** What to work on **
Copy the entries below verbatim, omitting any pictures they contain.

** Supplied data **
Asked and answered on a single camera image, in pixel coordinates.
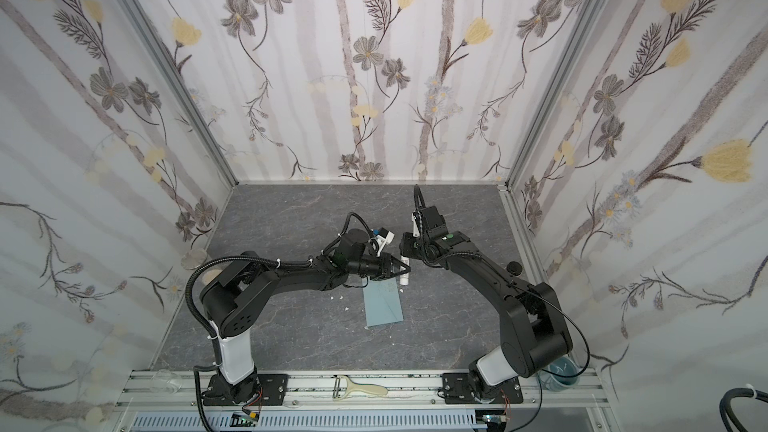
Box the white glue stick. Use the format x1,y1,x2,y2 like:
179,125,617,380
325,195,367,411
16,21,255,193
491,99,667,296
399,256,411,286

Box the light green envelope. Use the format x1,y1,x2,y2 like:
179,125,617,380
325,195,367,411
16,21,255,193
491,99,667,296
363,278,404,327

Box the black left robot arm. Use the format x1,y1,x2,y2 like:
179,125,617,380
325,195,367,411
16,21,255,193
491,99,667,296
184,229,411,406

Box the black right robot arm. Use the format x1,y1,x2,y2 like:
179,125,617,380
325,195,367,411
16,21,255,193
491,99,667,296
400,205,573,400

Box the amber bottle black cap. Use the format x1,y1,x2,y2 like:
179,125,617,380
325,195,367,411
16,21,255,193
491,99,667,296
506,261,524,277

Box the cream plastic peeler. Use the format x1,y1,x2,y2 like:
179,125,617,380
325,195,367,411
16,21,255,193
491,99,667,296
332,375,389,401

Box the teal ceramic mug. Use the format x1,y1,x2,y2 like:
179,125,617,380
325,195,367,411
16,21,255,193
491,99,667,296
538,356,580,392

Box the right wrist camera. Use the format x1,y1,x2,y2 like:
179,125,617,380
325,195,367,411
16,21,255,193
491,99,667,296
411,213,420,238

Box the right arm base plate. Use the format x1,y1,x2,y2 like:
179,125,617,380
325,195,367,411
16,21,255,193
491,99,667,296
437,371,524,405

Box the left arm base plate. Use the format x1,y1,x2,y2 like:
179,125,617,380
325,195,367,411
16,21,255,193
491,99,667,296
202,372,289,406

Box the black corrugated cable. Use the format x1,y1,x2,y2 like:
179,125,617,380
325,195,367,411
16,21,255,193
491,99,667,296
184,211,376,432

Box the white slotted cable duct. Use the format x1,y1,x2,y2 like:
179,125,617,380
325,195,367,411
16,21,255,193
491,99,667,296
128,410,490,432

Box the aluminium mounting rail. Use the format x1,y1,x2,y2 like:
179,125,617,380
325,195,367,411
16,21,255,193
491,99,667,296
115,370,610,412

** Task output **
Asked and answered on a single camera image, in pixel coordinates.
Box the white glue stick. Use the format x1,y1,x2,y2 like:
179,125,617,380
325,195,367,411
16,21,255,193
491,99,667,296
399,256,411,286

Box the light green envelope. Use the format x1,y1,x2,y2 like:
179,125,617,380
325,195,367,411
16,21,255,193
491,99,667,296
363,278,404,327

Box the black left robot arm. Use the format x1,y1,x2,y2 like:
179,125,617,380
325,195,367,411
16,21,255,193
491,99,667,296
184,229,411,406

Box the black right robot arm. Use the format x1,y1,x2,y2 like:
179,125,617,380
325,195,367,411
16,21,255,193
491,99,667,296
400,205,573,400

Box the amber bottle black cap. Use the format x1,y1,x2,y2 like:
179,125,617,380
325,195,367,411
16,21,255,193
491,99,667,296
506,261,524,277

Box the cream plastic peeler. Use the format x1,y1,x2,y2 like:
179,125,617,380
325,195,367,411
16,21,255,193
491,99,667,296
332,375,389,401

Box the teal ceramic mug. Use the format x1,y1,x2,y2 like:
179,125,617,380
325,195,367,411
16,21,255,193
491,99,667,296
538,356,580,392

Box the right wrist camera. Use the format x1,y1,x2,y2 like:
179,125,617,380
325,195,367,411
16,21,255,193
491,99,667,296
411,213,420,238

Box the right arm base plate. Use the format x1,y1,x2,y2 like:
179,125,617,380
325,195,367,411
16,21,255,193
491,99,667,296
437,371,524,405

Box the left arm base plate. Use the format x1,y1,x2,y2 like:
179,125,617,380
325,195,367,411
16,21,255,193
491,99,667,296
202,372,289,406

Box the black corrugated cable. Use the format x1,y1,x2,y2 like:
179,125,617,380
325,195,367,411
16,21,255,193
491,99,667,296
184,211,376,432

Box the white slotted cable duct. Use the format x1,y1,x2,y2 like:
179,125,617,380
325,195,367,411
16,21,255,193
491,99,667,296
128,410,490,432

Box the aluminium mounting rail. Use the format x1,y1,x2,y2 like:
179,125,617,380
325,195,367,411
16,21,255,193
491,99,667,296
115,370,610,412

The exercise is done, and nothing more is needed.